“Embrasse”: beauty survey

Michel Marc Bouchard signs a poignant new fable about art and the family.

“Icitte, everything is made in scrap, made in cheap, made in junk food. Icitte, the beautiful, that cannot be taught. No, here it is the contagion of milk and no one can escape it. “Words as terrible as they are liberating which are pronounced by Béatrice, the battered mother of Michel Marc Bouchard’s most recent play, Kiss, which is currently playing at TNM.

In the shoes of this woman, owner of a fabric store in a region sadly devoid of appetite for beauty, a woman made for more passion and extravagance and who hoped for more thrills and bliss, Anne-Marie Cadieux is moving, particularly skillful when it comes to revealing the hope that remains under a spectacularly acrimonious exterior.
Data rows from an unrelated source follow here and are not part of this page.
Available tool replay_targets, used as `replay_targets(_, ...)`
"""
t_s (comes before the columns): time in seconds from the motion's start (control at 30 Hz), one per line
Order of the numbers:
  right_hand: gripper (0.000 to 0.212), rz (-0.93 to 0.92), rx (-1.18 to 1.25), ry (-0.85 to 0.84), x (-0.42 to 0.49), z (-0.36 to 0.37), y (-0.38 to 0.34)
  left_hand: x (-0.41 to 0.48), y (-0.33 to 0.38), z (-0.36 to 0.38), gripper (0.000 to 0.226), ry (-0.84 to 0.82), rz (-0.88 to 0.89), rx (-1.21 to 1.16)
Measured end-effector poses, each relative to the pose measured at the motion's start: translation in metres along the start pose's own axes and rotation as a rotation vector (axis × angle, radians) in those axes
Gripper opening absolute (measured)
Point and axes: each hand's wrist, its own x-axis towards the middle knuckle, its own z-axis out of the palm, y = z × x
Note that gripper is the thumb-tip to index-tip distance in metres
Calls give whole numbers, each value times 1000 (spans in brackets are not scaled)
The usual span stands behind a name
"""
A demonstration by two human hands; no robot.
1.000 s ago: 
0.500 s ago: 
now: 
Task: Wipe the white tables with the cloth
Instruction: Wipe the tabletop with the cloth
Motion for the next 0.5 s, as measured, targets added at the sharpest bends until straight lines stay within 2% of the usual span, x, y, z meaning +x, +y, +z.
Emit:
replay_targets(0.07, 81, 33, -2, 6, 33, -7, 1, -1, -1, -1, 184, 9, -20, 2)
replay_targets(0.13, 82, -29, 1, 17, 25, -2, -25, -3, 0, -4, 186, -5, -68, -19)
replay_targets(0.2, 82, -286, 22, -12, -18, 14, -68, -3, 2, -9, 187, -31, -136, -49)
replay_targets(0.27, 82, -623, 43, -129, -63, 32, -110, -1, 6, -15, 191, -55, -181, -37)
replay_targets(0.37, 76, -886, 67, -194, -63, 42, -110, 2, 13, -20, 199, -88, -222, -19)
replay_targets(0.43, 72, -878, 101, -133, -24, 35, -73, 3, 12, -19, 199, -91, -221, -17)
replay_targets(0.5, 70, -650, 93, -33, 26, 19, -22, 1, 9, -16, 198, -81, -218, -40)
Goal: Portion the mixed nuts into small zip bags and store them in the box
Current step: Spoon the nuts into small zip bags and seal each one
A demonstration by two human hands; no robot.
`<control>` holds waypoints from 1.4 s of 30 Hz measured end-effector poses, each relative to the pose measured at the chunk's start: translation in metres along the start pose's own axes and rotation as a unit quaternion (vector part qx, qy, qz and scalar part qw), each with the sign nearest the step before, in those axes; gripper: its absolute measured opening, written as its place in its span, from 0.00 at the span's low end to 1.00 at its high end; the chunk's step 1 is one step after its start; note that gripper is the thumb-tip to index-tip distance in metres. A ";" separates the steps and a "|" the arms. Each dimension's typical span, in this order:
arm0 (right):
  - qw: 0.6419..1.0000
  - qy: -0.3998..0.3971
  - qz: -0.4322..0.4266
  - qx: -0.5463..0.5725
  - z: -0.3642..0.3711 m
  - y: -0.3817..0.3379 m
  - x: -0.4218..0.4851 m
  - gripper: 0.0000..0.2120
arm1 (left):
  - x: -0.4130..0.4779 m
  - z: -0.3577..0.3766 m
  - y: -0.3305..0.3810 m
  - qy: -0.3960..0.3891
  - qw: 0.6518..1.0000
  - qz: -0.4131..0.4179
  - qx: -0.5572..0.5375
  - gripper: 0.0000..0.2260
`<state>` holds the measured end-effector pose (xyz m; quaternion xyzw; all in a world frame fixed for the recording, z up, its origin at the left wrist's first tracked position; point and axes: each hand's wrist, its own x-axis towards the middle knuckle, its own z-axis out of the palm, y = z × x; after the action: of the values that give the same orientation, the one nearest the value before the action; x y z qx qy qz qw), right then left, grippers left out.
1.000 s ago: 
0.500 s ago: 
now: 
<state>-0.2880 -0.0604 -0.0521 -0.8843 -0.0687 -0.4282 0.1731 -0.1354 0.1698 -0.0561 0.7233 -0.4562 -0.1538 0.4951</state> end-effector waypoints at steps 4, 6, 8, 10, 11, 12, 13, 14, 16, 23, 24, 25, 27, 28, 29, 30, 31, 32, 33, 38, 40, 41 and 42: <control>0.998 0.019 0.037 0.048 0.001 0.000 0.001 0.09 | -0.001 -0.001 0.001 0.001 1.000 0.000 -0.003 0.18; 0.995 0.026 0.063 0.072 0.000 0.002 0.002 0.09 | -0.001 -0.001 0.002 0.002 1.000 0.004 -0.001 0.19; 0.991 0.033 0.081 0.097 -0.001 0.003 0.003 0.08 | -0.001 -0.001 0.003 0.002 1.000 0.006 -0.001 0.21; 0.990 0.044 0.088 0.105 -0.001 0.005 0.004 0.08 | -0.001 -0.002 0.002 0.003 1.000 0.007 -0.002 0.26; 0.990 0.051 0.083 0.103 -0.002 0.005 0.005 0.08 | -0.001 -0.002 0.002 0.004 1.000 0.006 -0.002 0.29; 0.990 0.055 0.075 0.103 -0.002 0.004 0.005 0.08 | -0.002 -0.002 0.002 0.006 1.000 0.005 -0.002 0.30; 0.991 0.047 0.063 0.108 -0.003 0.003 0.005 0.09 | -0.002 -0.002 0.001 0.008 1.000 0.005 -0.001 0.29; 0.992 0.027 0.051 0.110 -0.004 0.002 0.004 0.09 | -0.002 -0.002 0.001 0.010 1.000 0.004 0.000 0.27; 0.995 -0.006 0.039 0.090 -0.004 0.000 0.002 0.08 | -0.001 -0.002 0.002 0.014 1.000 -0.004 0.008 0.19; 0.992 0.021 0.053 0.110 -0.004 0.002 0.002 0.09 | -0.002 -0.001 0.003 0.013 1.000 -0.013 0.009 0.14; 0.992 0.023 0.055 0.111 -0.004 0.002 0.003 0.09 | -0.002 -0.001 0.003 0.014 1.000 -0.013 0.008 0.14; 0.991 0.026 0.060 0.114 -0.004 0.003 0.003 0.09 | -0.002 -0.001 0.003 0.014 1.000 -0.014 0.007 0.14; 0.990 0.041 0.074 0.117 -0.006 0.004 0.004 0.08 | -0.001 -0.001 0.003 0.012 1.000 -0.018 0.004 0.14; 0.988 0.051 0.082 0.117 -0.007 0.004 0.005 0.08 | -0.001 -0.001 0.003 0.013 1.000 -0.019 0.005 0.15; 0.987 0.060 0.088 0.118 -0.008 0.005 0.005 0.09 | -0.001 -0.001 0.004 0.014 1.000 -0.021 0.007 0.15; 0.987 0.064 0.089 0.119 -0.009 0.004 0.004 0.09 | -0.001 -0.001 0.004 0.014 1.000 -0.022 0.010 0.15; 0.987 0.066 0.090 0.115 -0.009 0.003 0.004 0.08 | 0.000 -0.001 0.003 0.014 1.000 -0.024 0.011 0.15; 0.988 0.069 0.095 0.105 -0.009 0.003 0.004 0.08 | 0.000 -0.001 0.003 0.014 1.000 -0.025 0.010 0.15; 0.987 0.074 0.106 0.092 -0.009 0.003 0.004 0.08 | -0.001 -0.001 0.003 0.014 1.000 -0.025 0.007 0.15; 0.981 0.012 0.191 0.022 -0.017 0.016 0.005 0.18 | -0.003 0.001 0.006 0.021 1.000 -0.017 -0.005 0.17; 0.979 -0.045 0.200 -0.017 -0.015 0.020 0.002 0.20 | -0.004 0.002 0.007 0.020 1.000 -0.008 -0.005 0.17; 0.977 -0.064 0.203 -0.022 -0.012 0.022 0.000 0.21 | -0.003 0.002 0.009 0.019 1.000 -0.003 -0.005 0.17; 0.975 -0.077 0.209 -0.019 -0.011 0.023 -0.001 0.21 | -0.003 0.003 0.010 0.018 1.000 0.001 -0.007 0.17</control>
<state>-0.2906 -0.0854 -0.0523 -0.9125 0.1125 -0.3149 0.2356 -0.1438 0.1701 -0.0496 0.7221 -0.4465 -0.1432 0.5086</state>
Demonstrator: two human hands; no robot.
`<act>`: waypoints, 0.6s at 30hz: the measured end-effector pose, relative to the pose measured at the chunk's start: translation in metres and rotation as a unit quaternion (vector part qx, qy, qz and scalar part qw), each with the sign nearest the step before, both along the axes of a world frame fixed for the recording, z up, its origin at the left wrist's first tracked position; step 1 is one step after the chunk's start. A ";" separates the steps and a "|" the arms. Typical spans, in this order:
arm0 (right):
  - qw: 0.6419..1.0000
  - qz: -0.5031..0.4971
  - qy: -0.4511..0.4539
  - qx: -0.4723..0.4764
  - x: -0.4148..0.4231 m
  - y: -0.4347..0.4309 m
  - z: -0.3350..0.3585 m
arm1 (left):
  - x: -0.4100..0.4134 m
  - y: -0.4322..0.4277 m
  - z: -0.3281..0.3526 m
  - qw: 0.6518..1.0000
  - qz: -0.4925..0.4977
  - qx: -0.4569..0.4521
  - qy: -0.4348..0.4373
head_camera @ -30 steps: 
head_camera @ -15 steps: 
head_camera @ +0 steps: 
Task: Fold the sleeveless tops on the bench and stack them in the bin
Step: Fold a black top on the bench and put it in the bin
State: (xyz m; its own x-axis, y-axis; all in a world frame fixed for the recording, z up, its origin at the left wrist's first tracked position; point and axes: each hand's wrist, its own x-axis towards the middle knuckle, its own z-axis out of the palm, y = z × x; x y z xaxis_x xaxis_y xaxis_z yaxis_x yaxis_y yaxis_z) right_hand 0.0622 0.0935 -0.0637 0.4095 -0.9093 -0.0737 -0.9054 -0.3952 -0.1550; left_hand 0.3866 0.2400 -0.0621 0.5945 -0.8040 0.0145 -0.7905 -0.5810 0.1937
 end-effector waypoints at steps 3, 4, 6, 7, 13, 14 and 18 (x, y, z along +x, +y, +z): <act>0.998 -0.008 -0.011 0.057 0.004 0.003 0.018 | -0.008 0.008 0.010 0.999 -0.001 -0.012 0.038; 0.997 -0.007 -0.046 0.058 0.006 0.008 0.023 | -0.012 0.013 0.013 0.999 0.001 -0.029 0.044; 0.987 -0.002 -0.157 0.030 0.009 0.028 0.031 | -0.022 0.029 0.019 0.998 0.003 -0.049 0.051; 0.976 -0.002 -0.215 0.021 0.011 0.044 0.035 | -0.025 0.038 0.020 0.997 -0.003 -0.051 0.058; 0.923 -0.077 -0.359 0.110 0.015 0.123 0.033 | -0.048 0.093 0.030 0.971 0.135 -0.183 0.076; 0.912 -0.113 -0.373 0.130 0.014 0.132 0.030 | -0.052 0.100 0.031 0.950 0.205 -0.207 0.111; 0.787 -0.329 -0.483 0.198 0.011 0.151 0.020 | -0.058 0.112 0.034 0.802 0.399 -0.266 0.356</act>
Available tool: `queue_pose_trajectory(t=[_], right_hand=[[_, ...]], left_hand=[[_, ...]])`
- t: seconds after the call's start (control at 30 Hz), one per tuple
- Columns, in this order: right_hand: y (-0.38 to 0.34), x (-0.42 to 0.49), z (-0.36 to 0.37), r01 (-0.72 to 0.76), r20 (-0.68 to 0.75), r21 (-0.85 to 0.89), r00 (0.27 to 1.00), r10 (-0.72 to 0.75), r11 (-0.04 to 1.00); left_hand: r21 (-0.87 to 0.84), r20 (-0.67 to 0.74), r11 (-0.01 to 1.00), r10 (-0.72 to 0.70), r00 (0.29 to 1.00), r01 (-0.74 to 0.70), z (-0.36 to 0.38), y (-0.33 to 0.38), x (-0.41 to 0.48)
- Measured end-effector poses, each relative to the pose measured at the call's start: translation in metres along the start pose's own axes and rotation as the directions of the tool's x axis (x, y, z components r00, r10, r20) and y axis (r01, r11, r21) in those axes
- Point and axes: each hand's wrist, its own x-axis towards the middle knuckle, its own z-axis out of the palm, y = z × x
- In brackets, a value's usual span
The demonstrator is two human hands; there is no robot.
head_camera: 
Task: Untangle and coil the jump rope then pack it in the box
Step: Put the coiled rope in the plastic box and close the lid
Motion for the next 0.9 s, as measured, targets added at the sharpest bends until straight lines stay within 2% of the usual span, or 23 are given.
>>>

Despite the loneliness and the absence of customers, despite the fragile mental health of her son and the rumors of domestic violence against him, even despite the lawsuit hanging in her face for having slapped a woman in the middle of the shopping center, Beatrice resists. If she is still standing, it is surely thanks to her son, Hugo. “Him, beauty is his survival… and he is the only beauty I have left. The young man, whose recourse to self-destruction is matched only by his saving call for haute couture, is the beating heart of this room where Bouchard revisits his great theme, namely redemption through art, by employing this judicious mixture of everyday life and drama, of sweet fantasy and cruel derision. Interpreting Hugo, Théodore Pellerin is admirable in his conviction, expressing in his body and in his voice the ferocity of comedy as acutely as that of tragedy.

His interactions with the French fashion designer Yves Saint Laurent, an alter ego camped with tenderness and earthiness by Yves Jacques, help to underpin the boy’s psyche and to better understand the complex nature of the link between him and his mother, a relationship made of seduction and rejection, of admiration and shame. One day, Hugo will have to transform his home port into a launching pad …

Some slag

As for the secondary characters, the teacher played by Alice Pascual and the policeman played by Anglesh Major, it must be recognized that they lack material, generally bordering on anecdotal. Most of their appearances weigh down the show, as do some of the choices of the director, Eda Holmes, from the one-upmanship of neon lights and tulles, to this habit of projecting the names of the protagonists in giant letters onto the set.

These few slags are far from preventing Michel Marc Bouchard’s fable from triumphing. Certain lines, about the relationship with the mother, are imprinted on us forever. “The perfect mother, she doesn’t exist. If it exists, it is only made of a set of bad seams, badly tied threads, hidden folds. The perfect mother is the one who has been condemned to the silence of her regrets and the stifling of her anger. “

Kiss

Text: Michel Marc Bouchard.
Mise en scène: Eda Holmes.
A co-production of the Théâtre du Nouveau Monde and the Théâtre Centaur.
At the TNM until October 24, then on tour in Quebec from November 5 to 23.